I have said nothing of the qualifications required of the Archaeologist, the conditions under which he works, the instruments and appliances on which he depends. He who would master the manifold subject-matter of Archaeology, and appreciate its whole range and compass, must possess a mind in which the reflective and the perceptive faculties are duly balanced; he must combine with the aesthetic culture of the Artist, and the trained judgment of the Historian, not a little of the learning of the Philologer; the plodding drudgery which gathers together his materials, must not blunt the critical acuteness required for their classification and interpretation, nor should that habitual suspicion which must ever attend the scrutiny and precede the warranty of archaeological evidence, give too sceptical a bias to his mind.
The Archaeologist cannot, like the Scholar, carry on his researches in his own library, almost independent of outward circumstances.
For his work of reference and collation he must travel, excavate, collect, arrange, delineate, decipher, transcribe, before he can place his whole subject before his mind.
He cannot do all this single-handed; in order to have free scope for his operations he must perfect the machinery of museums and societies.
A museum of antiquities is to the Archaeologist what a botanical garden is to the Botanist; it presents his subject compendiously, synoptically suggestively, not in the desultory and accidental order in which he would otherwise be brought in contact with its details.

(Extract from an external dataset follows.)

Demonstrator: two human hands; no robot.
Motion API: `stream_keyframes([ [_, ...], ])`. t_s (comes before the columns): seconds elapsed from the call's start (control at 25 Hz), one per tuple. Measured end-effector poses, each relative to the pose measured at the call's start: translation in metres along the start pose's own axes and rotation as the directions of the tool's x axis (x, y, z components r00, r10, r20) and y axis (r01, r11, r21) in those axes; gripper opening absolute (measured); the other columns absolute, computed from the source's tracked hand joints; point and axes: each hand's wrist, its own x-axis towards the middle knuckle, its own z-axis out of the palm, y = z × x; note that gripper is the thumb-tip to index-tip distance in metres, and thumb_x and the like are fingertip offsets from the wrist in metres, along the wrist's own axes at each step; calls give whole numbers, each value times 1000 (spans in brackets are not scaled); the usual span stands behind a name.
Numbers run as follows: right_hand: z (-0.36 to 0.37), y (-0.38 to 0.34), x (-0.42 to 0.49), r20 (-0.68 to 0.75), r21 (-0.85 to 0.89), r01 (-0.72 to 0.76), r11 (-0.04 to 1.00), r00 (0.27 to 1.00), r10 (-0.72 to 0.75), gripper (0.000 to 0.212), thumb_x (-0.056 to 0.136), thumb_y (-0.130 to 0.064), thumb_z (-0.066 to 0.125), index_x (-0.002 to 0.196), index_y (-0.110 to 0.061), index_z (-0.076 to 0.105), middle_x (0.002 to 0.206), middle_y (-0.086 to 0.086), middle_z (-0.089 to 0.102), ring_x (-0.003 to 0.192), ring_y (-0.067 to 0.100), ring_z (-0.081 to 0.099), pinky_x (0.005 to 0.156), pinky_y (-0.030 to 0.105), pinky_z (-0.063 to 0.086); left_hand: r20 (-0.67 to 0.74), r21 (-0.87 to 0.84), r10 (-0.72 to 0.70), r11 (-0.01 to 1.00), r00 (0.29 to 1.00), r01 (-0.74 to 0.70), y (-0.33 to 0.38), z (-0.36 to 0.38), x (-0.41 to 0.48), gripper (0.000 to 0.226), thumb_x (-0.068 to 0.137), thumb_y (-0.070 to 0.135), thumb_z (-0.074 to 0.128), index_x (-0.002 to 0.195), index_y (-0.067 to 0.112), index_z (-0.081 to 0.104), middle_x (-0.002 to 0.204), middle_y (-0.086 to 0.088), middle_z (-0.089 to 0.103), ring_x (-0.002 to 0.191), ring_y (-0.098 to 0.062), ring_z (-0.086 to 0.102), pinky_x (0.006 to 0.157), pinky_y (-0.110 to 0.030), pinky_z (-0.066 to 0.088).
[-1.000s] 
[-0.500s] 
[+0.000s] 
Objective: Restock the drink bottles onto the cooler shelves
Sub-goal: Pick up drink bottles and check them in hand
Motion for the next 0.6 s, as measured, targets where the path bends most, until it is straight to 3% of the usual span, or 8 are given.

An Archaeological Society gives corporate strength to efforts singly of little account; it can discover, preserve, register, and publish on a far greater scale, and with more system, than any individual, however zealous and energetic.
A society which would truly administer the ample province of British Archaeology should be at once the Historian of national art and manners, the Keeper of national record and antiquities, the Ædile of national monuments.
These are great functions. Let us try, in part at least, to fulfil them. But let us not forget that national Archaeology, however earnestly and successfully pursued, can only disclose to us one stage in the whole scheme of human development—one chapter in the whole Book of human History—can supply but a few links in that chain of continuous tradition, which connects the civilised nineteenth century with the races of the primeval world,—which holds together this great brotherhood in bonds of attachment more enduring than the ties of national consanguinity, more ennobling even than the recollections of ancestral glory,—which, traversing the ruins of empires, unmoved by the shock of revolutions, spans the abyss of time, and transmits onward the message of the Past.